For the word "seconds", count the lines in the records below that include it and give only that number.

Dataset records
____

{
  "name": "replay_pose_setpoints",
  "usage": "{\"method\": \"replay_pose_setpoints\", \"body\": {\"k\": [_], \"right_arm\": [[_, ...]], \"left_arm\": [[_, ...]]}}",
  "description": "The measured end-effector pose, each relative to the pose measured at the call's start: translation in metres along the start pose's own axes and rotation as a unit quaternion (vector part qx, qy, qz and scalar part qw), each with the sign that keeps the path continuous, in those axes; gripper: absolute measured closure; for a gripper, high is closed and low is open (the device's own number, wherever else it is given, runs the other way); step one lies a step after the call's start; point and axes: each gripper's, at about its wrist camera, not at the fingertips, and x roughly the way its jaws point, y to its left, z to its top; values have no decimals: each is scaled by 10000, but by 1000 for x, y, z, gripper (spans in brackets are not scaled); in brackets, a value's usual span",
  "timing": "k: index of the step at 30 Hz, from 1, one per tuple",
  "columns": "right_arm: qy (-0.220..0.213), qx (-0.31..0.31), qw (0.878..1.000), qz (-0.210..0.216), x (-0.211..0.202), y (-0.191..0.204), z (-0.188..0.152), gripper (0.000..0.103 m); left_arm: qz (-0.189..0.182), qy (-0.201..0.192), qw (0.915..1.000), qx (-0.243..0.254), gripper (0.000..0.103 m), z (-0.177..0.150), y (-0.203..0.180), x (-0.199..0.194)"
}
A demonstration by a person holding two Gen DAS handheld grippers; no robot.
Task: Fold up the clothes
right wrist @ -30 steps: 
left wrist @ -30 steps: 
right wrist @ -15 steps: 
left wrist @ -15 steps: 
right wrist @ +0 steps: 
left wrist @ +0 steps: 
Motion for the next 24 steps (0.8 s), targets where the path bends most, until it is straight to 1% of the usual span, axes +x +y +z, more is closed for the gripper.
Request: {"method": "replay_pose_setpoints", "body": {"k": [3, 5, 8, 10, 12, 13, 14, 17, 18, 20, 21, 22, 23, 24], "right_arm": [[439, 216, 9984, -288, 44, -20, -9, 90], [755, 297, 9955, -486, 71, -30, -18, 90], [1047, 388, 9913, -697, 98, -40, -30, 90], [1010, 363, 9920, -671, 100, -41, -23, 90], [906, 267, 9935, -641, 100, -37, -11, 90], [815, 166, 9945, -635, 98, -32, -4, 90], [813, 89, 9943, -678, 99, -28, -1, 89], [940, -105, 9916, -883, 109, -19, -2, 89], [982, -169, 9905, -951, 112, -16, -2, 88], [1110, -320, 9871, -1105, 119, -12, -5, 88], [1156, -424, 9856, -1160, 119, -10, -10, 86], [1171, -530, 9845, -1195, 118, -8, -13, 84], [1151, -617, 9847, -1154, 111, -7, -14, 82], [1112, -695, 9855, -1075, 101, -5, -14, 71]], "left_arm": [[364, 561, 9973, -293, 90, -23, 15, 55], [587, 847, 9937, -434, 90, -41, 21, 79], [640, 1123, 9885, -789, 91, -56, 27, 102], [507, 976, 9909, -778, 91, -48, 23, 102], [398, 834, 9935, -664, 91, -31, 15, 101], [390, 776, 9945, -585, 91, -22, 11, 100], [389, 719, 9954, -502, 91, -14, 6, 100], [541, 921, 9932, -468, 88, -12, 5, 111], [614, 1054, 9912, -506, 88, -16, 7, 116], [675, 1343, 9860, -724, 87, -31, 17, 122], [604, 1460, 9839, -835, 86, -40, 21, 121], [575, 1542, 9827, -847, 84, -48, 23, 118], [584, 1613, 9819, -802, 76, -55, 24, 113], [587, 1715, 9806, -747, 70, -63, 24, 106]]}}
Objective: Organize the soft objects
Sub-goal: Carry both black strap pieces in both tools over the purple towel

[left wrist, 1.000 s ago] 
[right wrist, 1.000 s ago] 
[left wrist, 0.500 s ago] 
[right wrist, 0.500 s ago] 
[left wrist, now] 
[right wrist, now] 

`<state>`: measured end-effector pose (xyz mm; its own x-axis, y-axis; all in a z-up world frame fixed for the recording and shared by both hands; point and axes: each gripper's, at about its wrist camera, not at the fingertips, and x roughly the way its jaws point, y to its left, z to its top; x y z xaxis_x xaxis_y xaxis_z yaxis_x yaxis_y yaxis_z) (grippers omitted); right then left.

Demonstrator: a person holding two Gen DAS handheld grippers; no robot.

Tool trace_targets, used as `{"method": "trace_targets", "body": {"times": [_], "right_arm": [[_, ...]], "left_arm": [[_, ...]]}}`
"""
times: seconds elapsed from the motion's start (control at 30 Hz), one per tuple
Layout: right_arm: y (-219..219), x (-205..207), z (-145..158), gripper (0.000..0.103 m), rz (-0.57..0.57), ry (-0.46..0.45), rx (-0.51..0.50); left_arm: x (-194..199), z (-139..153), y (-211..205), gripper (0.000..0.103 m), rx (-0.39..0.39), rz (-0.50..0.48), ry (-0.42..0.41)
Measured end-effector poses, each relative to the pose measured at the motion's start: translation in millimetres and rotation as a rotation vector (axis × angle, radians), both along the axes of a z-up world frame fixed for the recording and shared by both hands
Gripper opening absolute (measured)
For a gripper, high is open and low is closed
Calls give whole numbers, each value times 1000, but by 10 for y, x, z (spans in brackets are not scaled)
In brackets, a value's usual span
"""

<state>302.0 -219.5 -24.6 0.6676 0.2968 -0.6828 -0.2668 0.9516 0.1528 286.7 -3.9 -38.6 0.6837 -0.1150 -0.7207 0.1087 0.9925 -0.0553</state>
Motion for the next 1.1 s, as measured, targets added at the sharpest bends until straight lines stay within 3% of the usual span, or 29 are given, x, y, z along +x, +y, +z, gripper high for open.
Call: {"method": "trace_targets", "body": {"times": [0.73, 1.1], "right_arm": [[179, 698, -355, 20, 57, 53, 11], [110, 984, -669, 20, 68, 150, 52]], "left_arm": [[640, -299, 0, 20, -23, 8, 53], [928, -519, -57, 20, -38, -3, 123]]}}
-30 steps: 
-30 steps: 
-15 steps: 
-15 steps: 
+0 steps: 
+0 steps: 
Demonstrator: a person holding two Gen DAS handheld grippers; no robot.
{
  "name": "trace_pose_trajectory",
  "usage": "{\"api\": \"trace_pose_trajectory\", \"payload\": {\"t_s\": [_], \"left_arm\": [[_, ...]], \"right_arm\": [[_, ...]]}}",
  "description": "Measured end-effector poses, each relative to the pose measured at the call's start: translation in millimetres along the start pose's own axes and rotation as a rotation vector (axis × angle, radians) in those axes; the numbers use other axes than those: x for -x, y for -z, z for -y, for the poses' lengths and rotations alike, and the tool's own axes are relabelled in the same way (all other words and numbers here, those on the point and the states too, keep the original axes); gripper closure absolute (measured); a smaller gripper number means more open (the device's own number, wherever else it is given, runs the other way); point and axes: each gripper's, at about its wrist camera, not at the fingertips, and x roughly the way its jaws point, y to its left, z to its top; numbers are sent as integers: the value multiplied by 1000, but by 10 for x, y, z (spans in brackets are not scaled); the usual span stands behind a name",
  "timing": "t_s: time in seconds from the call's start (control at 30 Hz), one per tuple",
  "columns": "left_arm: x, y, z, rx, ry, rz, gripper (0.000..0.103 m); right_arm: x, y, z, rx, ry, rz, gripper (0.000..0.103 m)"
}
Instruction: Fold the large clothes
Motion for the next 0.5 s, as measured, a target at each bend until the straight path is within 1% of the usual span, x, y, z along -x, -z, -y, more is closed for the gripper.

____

[Answer box] 2